** TASK TO COMPLETE **
In the records that follow, the lines from the one containing "<point>122,47</point>" to the one containing "<point>95,214</point>", inclusive, are to be given again exactly.

Items from a dataset
= = =

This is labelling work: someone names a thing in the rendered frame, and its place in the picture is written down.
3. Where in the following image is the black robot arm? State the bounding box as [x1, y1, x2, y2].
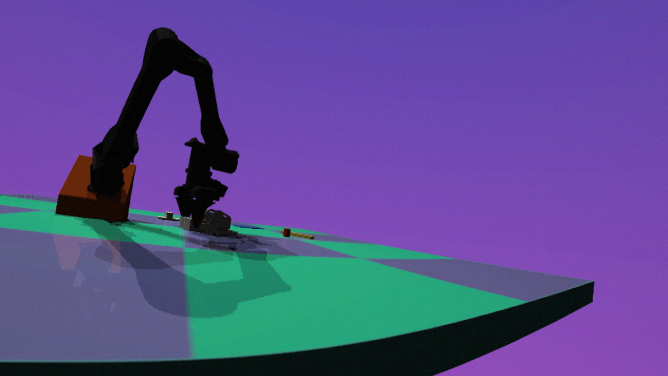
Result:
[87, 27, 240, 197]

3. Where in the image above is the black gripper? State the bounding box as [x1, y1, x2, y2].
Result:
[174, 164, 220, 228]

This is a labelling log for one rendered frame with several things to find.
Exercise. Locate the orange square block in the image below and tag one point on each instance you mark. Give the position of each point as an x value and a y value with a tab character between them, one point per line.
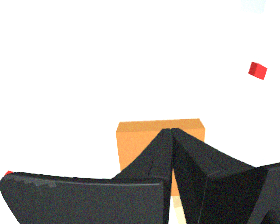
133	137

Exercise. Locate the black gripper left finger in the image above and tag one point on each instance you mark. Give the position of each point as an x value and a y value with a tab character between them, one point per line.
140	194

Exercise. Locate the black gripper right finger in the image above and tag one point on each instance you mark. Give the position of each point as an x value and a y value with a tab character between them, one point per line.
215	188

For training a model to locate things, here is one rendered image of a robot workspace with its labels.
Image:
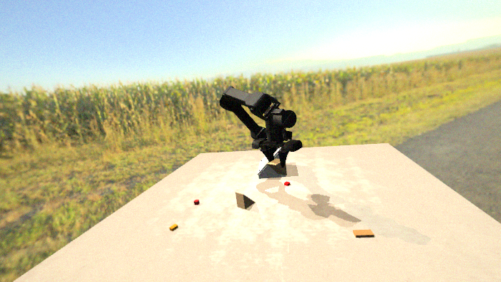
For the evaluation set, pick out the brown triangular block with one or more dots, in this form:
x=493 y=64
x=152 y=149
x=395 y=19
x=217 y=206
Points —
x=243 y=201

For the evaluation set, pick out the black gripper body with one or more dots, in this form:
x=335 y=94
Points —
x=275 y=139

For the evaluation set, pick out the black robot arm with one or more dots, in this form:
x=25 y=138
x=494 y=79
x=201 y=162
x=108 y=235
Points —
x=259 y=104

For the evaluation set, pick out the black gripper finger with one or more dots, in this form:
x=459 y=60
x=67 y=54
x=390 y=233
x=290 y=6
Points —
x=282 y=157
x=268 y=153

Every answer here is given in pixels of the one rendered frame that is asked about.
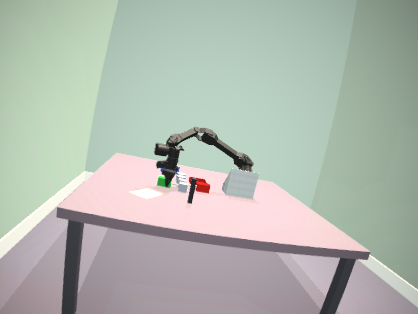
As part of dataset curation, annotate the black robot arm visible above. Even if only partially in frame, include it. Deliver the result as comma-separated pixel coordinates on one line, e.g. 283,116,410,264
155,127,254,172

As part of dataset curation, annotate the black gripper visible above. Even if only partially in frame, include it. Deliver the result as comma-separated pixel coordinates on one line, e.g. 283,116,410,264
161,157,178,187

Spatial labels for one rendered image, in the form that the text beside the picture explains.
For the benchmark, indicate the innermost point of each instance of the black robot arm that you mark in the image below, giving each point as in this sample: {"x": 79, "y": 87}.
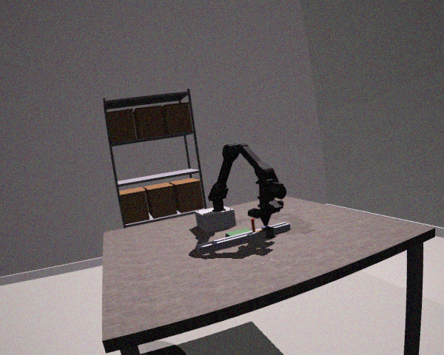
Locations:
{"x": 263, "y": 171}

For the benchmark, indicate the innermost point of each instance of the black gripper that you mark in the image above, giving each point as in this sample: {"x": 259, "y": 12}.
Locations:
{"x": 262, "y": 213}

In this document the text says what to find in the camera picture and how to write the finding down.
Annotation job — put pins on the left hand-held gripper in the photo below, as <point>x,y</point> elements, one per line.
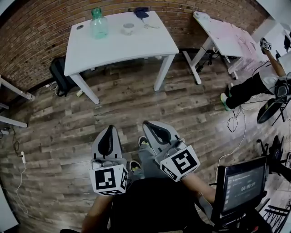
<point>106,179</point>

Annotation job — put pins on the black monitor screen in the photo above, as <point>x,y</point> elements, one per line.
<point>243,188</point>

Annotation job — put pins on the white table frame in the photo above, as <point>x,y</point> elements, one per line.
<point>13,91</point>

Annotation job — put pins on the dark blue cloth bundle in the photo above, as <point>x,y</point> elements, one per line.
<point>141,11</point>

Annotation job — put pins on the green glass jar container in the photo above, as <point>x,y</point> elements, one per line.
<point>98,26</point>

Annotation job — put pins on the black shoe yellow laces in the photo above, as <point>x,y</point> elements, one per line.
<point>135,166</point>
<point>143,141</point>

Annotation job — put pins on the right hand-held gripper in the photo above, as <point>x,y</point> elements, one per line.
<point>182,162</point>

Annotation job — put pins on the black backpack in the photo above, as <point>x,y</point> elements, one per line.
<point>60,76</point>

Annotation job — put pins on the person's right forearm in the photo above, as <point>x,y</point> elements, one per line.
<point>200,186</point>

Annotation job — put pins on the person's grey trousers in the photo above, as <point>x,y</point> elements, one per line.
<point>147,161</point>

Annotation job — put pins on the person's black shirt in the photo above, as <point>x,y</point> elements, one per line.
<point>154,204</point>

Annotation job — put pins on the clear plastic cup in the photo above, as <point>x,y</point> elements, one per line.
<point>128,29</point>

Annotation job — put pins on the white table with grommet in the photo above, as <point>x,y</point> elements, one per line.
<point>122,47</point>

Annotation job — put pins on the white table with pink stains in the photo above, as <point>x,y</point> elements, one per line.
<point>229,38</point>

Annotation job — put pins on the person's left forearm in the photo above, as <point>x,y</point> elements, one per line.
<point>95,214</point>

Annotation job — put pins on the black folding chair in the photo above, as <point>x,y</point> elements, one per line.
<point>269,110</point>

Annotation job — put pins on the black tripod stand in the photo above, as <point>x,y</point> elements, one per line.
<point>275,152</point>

= = =

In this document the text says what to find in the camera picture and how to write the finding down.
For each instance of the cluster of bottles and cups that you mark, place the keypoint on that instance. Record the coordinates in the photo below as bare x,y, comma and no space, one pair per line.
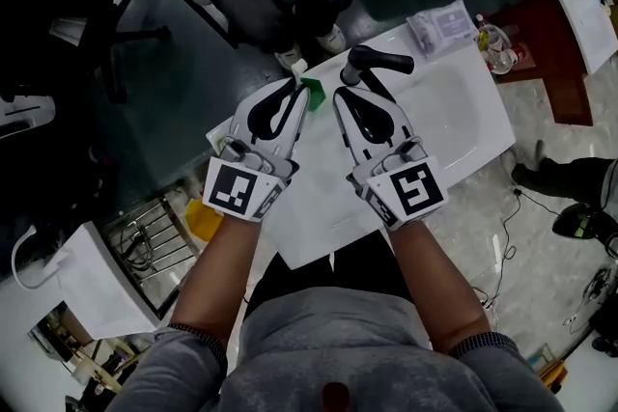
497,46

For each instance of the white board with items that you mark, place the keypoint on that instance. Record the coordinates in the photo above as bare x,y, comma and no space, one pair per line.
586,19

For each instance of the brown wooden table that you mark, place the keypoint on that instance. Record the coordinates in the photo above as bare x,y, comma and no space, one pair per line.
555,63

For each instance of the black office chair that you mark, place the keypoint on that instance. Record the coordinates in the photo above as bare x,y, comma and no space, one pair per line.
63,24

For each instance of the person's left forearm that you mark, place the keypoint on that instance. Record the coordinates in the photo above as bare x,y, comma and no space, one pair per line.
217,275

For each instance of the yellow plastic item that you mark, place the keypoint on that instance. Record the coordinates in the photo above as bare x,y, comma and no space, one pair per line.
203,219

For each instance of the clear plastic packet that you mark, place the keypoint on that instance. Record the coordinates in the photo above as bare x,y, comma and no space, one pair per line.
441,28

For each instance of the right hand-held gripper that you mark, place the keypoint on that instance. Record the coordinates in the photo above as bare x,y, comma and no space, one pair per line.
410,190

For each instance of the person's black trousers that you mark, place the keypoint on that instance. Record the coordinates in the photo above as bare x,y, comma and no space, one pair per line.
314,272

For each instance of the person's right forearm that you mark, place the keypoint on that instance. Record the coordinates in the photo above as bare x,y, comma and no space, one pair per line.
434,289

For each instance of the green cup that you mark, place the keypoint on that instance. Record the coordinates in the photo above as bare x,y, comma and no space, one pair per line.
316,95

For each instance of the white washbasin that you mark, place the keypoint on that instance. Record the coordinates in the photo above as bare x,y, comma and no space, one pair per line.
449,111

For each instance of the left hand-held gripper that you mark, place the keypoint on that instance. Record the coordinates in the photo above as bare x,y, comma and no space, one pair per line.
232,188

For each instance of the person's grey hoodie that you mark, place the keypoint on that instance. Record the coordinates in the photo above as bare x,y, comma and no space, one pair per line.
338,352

= = =

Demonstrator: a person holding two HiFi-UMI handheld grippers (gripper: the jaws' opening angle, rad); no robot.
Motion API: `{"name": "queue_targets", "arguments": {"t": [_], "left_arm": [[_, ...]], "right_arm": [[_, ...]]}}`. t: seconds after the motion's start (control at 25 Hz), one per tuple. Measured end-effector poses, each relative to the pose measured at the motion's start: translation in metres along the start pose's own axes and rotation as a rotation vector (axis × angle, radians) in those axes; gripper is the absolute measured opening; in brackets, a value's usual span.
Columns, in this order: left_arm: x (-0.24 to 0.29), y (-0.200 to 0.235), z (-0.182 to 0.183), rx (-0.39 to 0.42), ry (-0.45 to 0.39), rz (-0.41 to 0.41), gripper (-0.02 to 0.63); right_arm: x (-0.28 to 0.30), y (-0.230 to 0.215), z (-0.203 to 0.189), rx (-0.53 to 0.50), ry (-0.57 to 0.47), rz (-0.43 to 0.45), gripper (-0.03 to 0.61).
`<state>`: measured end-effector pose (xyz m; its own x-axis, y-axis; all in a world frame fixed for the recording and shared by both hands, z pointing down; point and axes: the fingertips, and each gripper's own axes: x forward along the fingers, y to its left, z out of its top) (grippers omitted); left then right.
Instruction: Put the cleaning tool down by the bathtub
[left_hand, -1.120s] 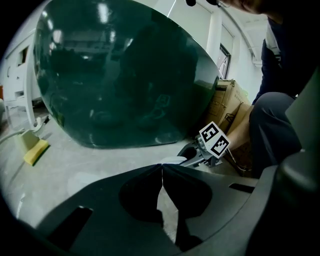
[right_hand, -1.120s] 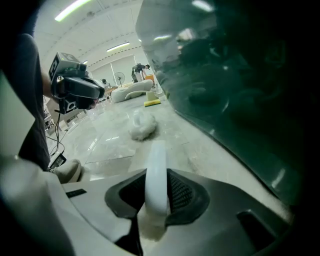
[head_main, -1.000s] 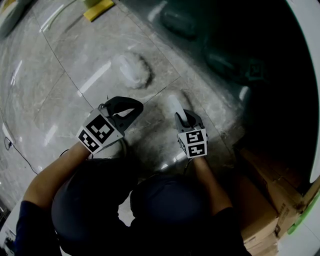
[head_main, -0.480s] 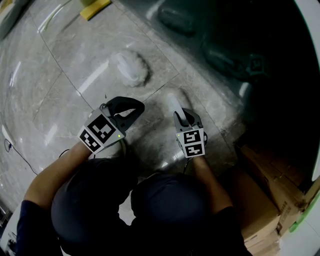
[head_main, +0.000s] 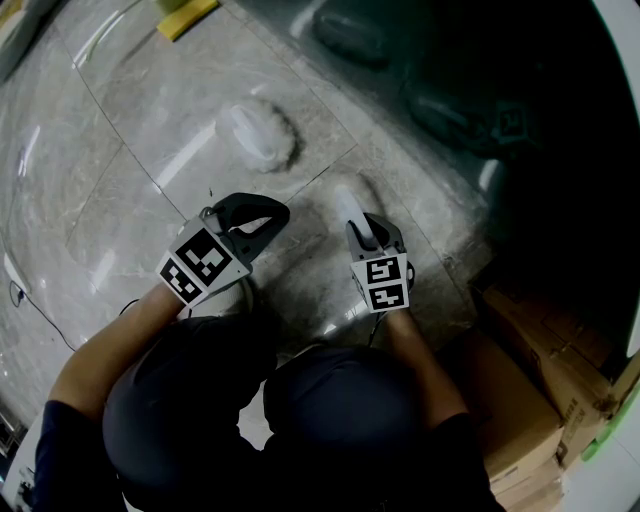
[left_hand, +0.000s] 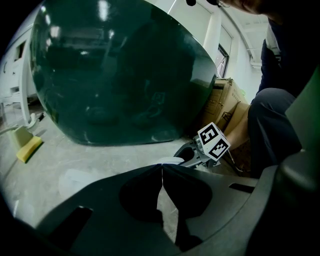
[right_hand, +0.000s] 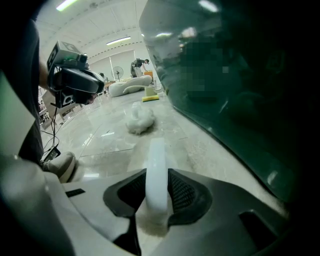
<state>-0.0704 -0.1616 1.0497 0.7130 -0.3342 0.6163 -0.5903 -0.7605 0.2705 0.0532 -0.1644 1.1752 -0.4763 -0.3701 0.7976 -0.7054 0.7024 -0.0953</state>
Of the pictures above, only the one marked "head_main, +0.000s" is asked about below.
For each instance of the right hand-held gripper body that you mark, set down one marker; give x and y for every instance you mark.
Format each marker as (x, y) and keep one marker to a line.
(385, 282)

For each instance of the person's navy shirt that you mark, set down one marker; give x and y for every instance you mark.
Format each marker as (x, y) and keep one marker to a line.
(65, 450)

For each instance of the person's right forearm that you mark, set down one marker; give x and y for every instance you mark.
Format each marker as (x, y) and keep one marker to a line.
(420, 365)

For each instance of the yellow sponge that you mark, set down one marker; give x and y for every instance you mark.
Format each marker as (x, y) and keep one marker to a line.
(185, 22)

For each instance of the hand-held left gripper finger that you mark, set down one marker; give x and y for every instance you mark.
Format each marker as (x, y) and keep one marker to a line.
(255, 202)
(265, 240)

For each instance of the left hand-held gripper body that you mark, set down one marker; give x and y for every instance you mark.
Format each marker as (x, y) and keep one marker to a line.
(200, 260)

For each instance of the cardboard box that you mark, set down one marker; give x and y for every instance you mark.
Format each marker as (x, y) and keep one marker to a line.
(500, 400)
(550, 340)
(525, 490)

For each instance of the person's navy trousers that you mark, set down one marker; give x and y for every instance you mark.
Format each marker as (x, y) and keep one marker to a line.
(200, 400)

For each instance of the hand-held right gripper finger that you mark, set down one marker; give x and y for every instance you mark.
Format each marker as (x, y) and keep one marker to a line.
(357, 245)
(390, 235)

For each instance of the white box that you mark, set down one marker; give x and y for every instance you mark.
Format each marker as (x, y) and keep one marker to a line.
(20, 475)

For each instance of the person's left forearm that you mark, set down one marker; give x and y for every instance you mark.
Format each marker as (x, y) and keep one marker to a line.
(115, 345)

= = =

** RESULT FOR THIS TASK **
<point>122,47</point>

Annotation job — put pins on the white table with pink stains in the photo above, as <point>x,y</point> elements, one per line.
<point>229,38</point>

Annotation job — put pins on the person's left forearm in the photo above, as <point>x,y</point> elements, one per line.
<point>95,214</point>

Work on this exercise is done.